Office 365 has been the target of an increasing number of ongoing phishing scams using fake voicemail to lure people.
The latest scam involves using fake voicemail messages to convince targets that they need to log in to hear the full recording.
Researchers at McAfee Labs had this to say about the matter:
"McAfee Labs has observed a new phishing campaign using a fake voicemail message to lure victims into entering their Office 365 email credentials. At first, [McAfee thought] that only one phishing kit was being used to harvest the user's credentials. However, during our investigation, we found three different malicious kits and evidence of several high-profile companies targeted."

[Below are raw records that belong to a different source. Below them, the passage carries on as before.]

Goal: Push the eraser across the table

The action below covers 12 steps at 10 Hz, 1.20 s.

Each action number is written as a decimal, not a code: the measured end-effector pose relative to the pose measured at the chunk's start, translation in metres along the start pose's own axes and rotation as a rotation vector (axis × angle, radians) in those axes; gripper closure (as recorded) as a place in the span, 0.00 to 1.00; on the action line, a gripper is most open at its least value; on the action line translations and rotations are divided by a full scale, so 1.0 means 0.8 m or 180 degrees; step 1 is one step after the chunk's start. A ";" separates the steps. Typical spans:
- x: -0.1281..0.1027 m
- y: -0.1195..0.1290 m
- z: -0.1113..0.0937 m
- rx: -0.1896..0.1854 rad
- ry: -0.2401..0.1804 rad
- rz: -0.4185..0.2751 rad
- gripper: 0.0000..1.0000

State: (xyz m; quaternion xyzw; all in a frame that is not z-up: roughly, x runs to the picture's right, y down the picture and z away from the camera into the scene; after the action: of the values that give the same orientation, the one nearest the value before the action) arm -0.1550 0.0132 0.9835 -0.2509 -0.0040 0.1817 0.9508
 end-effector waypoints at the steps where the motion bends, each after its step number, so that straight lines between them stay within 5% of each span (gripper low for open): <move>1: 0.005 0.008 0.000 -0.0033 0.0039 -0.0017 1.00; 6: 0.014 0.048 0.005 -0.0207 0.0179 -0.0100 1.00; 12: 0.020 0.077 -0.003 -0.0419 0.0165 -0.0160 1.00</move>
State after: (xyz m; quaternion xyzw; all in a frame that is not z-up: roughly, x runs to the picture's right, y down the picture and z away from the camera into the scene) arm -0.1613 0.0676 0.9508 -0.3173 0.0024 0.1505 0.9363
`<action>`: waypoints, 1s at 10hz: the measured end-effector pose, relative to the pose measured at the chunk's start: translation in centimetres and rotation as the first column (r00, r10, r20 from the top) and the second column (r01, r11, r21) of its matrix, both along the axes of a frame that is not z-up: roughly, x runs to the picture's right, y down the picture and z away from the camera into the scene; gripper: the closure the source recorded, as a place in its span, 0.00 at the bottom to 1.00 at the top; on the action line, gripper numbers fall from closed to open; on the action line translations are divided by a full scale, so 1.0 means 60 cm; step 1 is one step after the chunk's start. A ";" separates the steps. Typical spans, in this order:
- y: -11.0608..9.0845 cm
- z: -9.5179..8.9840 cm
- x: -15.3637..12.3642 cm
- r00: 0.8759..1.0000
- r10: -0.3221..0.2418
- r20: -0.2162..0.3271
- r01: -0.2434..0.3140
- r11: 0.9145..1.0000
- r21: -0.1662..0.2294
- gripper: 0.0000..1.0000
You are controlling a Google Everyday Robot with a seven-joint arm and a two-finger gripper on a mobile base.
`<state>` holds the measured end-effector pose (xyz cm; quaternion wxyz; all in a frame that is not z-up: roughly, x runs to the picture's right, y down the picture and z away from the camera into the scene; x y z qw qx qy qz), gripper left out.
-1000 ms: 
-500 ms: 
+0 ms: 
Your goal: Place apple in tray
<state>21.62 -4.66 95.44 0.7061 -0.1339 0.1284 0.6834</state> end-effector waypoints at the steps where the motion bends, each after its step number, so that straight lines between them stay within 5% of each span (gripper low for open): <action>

Recipients will receive an email message informing them that they missed a call. A partial recording is available and embedded in the email, but the recipient gets little more than hello, so there's no real indication of what the message might be.
If the recipient clicks the link provided to "log in and hear the message," they are sent to a page that looks like an Office 365 login screen. All they're doing at that point is handing their credentials over to whoever posted the message.
As we said at the start, Office 365 has become an increasingly popular target. Another scam is making the rounds that try to get a user's login credentials by pretending to be the recipient's HR department and talking about an upcoming raise.
Both are powerful approaches that have been yielding better results than usual for the scammers. Be sure your IT staff and your employees are aware of and on their guard against these scams.